__What is required__: No pictures belong in the copy. Set down exactly the lines from the one that contains "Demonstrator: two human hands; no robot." through the end of the data.

__Provided data__:
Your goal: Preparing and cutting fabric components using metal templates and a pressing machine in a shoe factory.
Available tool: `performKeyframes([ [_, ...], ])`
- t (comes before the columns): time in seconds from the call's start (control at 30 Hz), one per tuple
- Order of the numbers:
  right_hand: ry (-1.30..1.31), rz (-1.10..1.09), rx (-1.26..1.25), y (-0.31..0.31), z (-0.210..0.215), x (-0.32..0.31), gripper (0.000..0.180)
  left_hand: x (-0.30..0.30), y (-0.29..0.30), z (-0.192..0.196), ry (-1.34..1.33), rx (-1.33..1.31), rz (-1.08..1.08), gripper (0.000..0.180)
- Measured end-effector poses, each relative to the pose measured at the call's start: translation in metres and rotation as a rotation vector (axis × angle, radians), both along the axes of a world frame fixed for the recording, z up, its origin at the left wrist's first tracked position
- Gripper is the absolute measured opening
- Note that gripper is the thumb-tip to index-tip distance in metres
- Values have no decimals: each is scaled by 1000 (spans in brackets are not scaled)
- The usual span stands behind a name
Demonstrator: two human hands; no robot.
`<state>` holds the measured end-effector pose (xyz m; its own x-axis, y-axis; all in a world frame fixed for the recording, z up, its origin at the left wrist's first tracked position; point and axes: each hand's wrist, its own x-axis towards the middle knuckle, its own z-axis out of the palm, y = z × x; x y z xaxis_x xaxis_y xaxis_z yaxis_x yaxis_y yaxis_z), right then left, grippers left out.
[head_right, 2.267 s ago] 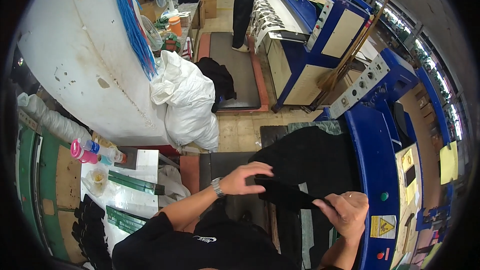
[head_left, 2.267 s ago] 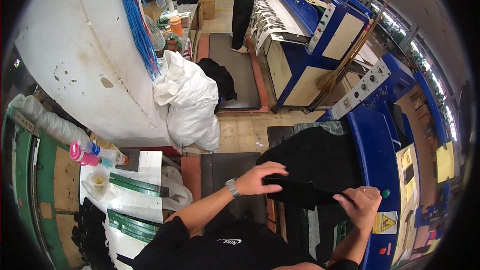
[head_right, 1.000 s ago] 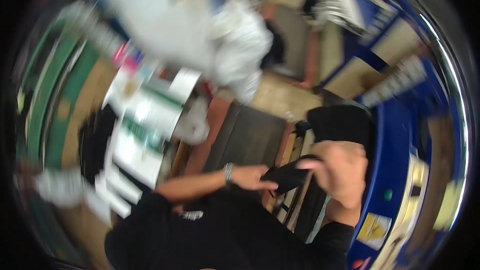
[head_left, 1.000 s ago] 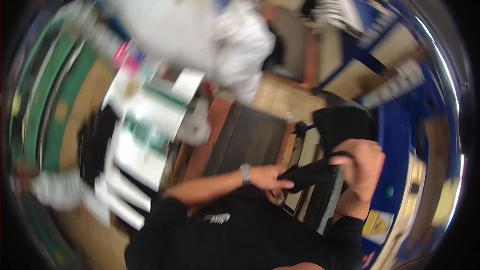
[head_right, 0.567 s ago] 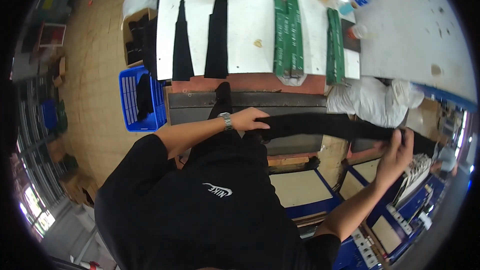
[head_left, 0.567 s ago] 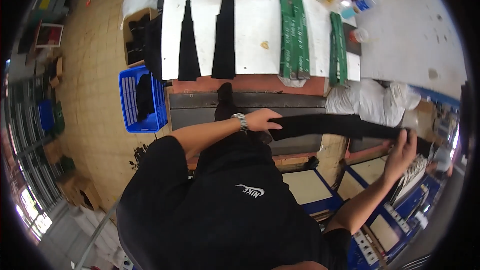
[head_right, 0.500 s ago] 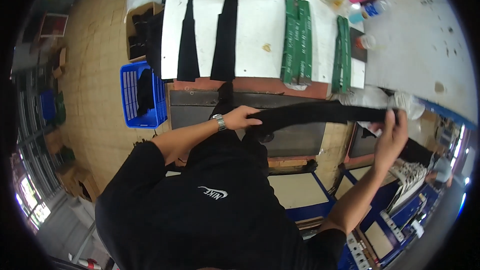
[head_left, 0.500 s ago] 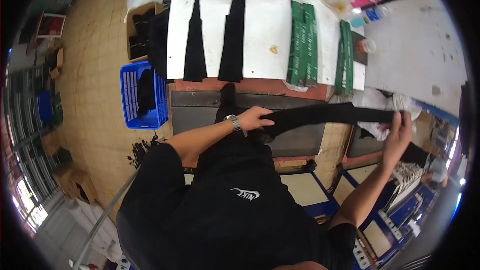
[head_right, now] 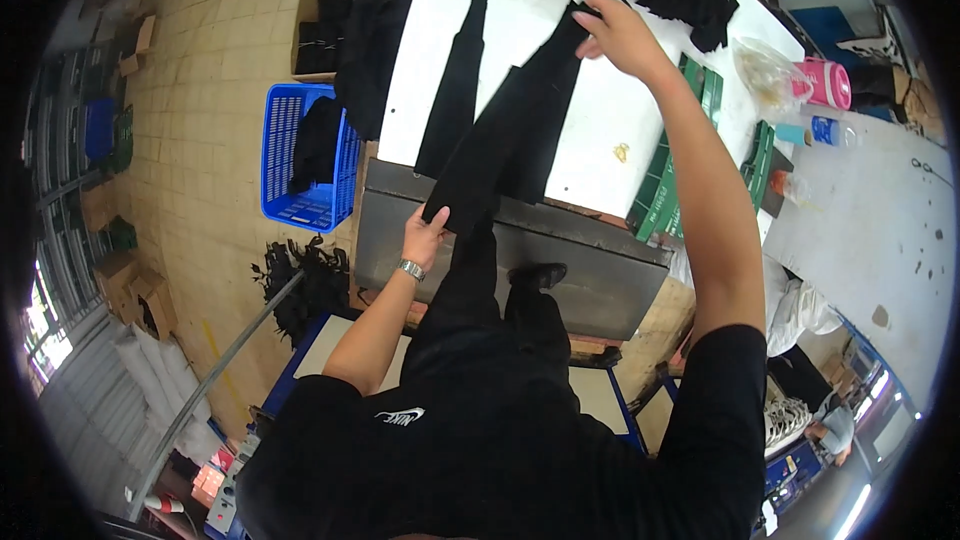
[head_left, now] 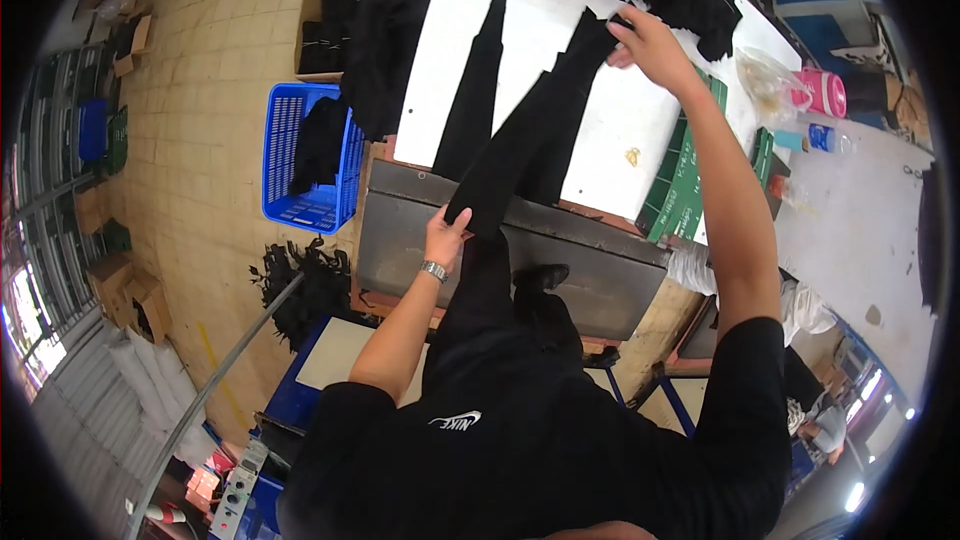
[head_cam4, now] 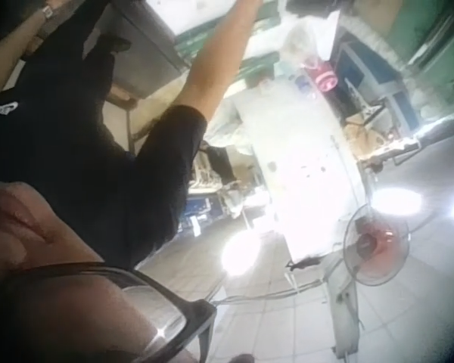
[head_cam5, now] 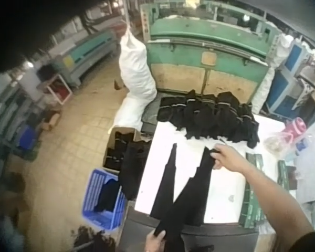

__Answer for the task__:
Demonstrator: two human hands; no robot.
`<state>` holds the measured end-effector pose (xyz m; its own x-axis, y-axis; all in a world frame fixed for the recording, z up, its origin at the left wrist's first tracked position; point and axes: each hand's wrist, its own x-axis towards the middle knuckle, its own z-axis out of the palm, y = z × x; x y z xaxis_x xaxis_y xaxis_z yaxis_x yaxis_y yaxis_z), right then left, grippers left out.
[head_right, 2.267 s ago] 
[head_left, 2.267 s ago] 
[head_right, 1.000 s ago] 
[head_left, 1.000 s ago] 
[head_right, 0.567 s ago] 
[head_left, 0.567 s ago] 
[head_right, 0.500 s ago] 
[head_left, 0.500 s ago] 
[head_right, now] 
[head_left, now] 
[head_cam4, now] 
[head_cam5, now] 

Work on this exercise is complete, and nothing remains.